Risk-Adjusted Performance

0 of 100

 
Weak
 
Strong
Very Weak
Over the last 90 days United Guardian has generated negative risk-adjusted returns adding no value to investors with long positions. Despite unsteady performance in the last few months, the Stock's technical and fundamental indicators remain nearly stable which may send shares a bit higher in January 2025. The current disturbance may also be a sign of long-run up-swing for the company stockholders.

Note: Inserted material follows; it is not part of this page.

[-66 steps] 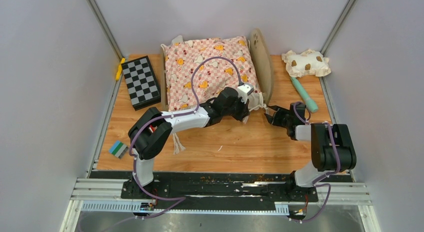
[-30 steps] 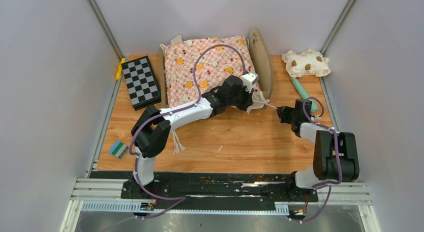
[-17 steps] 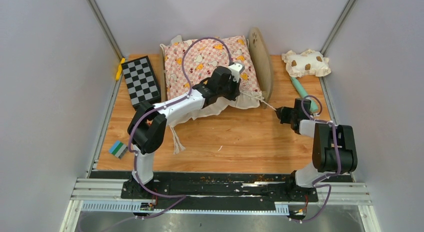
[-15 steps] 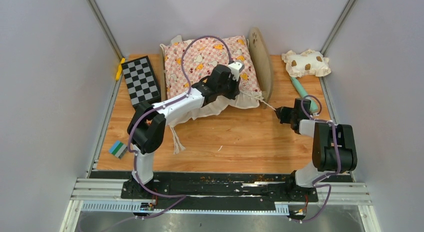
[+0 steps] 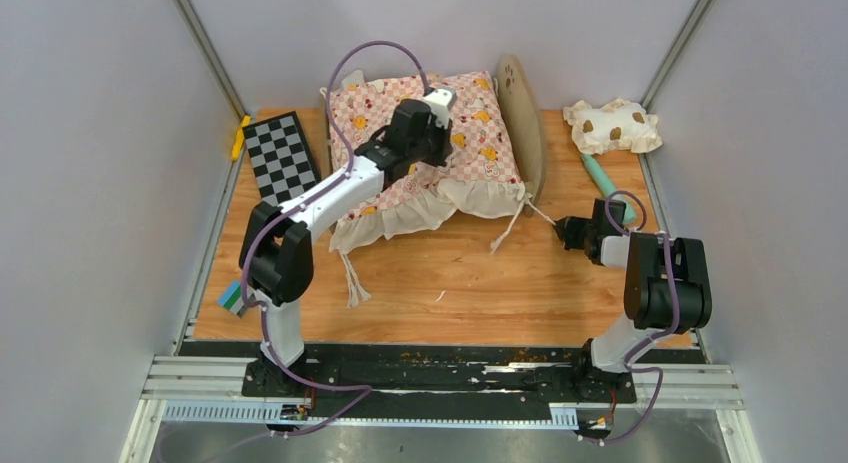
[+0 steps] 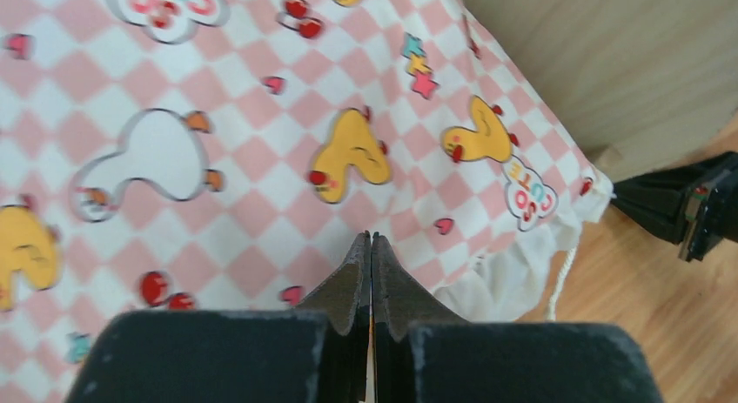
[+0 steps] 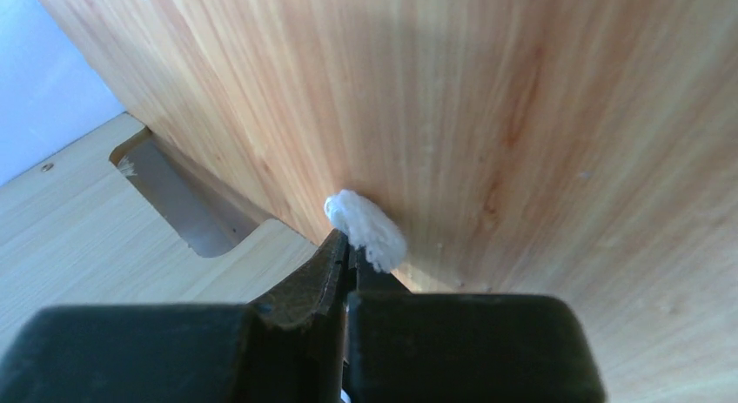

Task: Set up the pet bed
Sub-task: Tie the ropes to the bed frame, then move the bed frame to the center of the board.

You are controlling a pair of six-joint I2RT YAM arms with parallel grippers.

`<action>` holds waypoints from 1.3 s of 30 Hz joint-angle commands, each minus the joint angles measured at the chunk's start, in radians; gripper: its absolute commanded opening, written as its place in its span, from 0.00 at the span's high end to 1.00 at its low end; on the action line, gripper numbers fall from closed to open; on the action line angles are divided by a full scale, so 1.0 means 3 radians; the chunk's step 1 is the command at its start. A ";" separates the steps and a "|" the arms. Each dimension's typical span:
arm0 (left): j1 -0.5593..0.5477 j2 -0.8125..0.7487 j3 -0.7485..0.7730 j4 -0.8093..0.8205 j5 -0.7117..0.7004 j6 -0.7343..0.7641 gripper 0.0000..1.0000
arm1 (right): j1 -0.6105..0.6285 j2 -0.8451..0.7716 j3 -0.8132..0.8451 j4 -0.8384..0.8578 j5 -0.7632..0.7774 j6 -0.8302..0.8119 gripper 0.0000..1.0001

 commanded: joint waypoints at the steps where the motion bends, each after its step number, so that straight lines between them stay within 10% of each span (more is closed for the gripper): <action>1: 0.0098 -0.0301 0.0160 0.0045 -0.0099 0.0089 1.00 | -0.0066 0.0080 0.0062 -0.0019 0.0098 -0.0116 1.00; 9: 0.0083 -0.0383 -0.0049 0.0117 0.0325 0.0118 1.00 | -0.0085 0.0220 0.0163 0.0201 -0.0193 -0.0344 0.99; 21: 0.0070 -0.1196 -0.0868 0.0007 -0.0014 0.0036 0.81 | -0.0086 -0.0356 0.0290 -0.0280 -0.0317 -0.1147 0.46; 31: 0.0100 -0.2117 -0.1568 -0.0469 -0.1045 -0.0300 0.34 | -0.0086 -0.1491 0.0091 -0.0575 -0.0015 -0.2235 0.15; 39: 0.0118 -0.2928 -0.2236 -0.0853 -0.2094 -0.0555 0.06 | -0.0010 -0.2243 0.0170 -0.0799 -0.0346 -0.2983 0.23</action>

European Wax and United Guardian Volatility Contrast

   Predicted Return Density   
       Returns  

Pair Trading with European Wax and United Guardian

The main advantage of trading using opposite European Wax and United Guardian positions is that it hedges away some unsystematic risk. Because of two separate transactions, even if European Wax position performs unexpectedly, United Guardian can make up some of the losses. Pair trading also minimizes risk from directional movements in the market. For example, if an entire industry or sector drops because of unexpected headlines, the short position in United Guardian will offset losses from the drop in United Guardian's long position.
The idea behind European Wax Center and United Guardian pairs trading is to make the combined position market-neutral, meaning the overall market's direction will not affect its win or loss (or potential downside or upside). This can be achieved by designing a pairs trade with two highly correlated stocks or equities that operate in a similar space or sector, making it possible to obtain profits through simple and relatively low-risk investment.
Check out your portfolio center.
Note that this page's information should be used as a complementary analysis to find the right mix of equity instruments to add to your existing portfolios or create a brand new portfolio. You can also try the Portfolio Comparator module to compare the composition, asset allocations and performance of any two portfolios in your account.